We need to grab a Deepgram API Key from the console. It’s effortless to sign up and create an API Key here. Deepgram is an AI automated speech recognition voice-to-text company that allows us to build applications that transcribe speech-to-text. We’ll use Deepgram’s Python SDK and the Numerals feature, which converts a number from written format to numerical format. For example, if we say the number “three”, it would appear in our transcript as “3”.

One of the many reasons to choose Deepgram over other providers is that we build better voice applications with faster, more accurate transcription through AI Speech Recognition. We offer real-time transcription and pre-recorded speech-to-text. The latter allows uploading a file that contains audio voice data for transcribing.

Now that we have our Deepgram API Key let’s set up our Python AI piano project so we can start making music!

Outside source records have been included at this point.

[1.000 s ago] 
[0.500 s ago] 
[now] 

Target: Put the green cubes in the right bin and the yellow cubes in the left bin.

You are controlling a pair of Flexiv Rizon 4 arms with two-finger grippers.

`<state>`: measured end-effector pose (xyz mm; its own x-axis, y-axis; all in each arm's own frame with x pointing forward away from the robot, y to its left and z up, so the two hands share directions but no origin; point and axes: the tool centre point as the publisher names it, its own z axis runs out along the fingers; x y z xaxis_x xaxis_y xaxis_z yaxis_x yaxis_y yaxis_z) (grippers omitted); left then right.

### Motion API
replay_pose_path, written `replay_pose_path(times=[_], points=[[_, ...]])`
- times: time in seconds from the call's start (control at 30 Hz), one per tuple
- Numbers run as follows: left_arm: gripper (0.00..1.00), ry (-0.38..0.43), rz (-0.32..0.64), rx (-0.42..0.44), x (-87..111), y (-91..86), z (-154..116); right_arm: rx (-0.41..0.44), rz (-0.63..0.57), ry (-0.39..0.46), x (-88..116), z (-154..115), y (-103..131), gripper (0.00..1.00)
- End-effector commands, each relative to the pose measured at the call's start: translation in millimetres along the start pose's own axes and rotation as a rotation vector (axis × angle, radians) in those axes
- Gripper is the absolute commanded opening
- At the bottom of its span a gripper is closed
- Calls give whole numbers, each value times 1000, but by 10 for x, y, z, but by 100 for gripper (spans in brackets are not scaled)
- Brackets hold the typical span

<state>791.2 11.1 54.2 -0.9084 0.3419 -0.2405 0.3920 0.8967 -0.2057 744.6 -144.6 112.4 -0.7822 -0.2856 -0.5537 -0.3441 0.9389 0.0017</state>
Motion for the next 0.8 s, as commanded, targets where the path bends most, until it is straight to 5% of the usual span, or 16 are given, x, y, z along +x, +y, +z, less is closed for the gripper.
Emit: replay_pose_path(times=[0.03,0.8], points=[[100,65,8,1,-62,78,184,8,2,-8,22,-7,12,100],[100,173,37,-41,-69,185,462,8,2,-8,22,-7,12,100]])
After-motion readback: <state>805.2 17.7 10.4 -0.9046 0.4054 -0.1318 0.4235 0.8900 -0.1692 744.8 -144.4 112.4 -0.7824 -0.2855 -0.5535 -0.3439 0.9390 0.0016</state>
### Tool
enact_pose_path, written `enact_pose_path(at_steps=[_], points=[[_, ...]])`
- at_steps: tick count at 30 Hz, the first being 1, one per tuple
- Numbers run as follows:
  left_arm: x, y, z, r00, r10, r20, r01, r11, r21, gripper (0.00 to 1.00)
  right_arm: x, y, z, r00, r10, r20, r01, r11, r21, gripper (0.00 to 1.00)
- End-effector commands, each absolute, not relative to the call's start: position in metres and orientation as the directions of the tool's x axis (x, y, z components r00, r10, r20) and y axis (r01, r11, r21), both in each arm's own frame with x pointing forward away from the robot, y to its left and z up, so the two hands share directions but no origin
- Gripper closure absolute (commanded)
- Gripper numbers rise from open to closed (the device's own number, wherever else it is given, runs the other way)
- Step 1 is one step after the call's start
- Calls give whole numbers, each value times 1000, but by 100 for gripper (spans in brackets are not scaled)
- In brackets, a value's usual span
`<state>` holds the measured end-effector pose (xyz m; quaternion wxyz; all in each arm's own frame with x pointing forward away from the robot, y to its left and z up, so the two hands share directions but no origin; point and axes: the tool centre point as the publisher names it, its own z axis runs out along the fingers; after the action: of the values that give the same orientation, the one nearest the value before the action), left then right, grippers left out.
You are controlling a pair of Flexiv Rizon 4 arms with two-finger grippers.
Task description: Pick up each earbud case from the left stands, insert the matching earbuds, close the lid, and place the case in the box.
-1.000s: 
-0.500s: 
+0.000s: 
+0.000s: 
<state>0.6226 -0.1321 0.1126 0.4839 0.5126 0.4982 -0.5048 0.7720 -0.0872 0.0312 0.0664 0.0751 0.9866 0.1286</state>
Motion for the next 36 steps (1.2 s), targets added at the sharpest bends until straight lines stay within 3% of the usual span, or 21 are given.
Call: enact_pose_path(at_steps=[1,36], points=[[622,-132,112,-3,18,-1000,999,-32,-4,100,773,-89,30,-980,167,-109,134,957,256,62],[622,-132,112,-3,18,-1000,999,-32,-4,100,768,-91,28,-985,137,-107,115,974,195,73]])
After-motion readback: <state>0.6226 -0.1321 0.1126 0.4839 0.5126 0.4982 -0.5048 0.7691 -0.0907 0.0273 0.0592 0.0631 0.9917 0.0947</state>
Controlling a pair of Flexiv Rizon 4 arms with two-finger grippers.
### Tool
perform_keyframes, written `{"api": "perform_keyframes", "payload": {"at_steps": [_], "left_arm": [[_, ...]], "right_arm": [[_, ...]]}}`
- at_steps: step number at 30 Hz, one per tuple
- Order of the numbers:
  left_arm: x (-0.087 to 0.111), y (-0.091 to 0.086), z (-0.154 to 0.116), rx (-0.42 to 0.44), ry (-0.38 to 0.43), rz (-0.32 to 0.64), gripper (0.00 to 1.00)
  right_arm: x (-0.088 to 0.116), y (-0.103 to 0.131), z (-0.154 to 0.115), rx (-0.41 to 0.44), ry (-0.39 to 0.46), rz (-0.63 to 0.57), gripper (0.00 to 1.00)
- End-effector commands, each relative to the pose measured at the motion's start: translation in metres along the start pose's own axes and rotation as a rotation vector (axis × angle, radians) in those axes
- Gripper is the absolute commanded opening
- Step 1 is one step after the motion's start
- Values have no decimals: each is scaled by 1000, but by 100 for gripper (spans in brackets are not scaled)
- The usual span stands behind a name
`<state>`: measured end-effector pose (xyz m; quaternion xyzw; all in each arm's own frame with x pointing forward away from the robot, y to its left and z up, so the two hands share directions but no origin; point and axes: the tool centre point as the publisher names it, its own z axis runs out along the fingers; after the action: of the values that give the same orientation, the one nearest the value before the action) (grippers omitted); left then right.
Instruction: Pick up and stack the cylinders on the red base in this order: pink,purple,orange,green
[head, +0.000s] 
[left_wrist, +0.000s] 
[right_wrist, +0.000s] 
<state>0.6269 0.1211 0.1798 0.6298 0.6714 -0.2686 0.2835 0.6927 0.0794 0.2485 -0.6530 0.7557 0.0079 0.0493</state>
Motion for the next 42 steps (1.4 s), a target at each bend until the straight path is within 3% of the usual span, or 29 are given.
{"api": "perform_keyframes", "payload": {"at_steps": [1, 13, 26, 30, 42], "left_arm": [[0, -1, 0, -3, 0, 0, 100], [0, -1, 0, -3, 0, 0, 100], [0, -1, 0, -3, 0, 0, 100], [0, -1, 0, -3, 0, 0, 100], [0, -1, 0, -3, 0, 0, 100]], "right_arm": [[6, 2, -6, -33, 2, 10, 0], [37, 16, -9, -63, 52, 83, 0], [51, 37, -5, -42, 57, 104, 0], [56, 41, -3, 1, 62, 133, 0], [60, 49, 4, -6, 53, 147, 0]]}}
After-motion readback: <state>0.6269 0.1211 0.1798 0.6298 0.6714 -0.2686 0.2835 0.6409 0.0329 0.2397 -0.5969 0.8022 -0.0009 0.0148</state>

Create a Python Virtual Environment

Make a Python directory called play-piano to hold our project. Inside of it, create a new file called piano-with-deepgram.py, which will have our main code for the project.

We need to create a virtual environment and activate it so we can pip install our Python packages. We have a more in-depth article about virtual environments on our Deepgram Developer blog.

Activate the virtual environment after it’s created and install the following Python packages from the terminal.

pip install deepgram-sdk
pip install python-dotenv
pip install mingus
pip install pygame
pip install sounddevice
pip install scipy

Let’s go through each of the Python packages.

deepgram-sdk is the Deepgram Python SDK installation that allows us to transcribe speech audio, or voice, to a text transcript.
python-dotenv helps us work with environment variables and our Deepgram API KEY, which we’ll pull from the .env file.
mingus is a package for Python used by programmers and musicians to make and play music.
pygame is an open-sourced Python engine to help us make games or other multimedia applications.
sounddevice helps get audio from our device’s microphone and records it as a NumPy array.
scipy helps writes the NumPy array into a WAV file.

We need to download a few files, including keys.png, which is the image of the piano GUI. The other file we need is the Yamaha-Grand-ios-v1.2 from this site. A SoundFont contains a sample of musical instruments; in our case, we’ll need a piano sound.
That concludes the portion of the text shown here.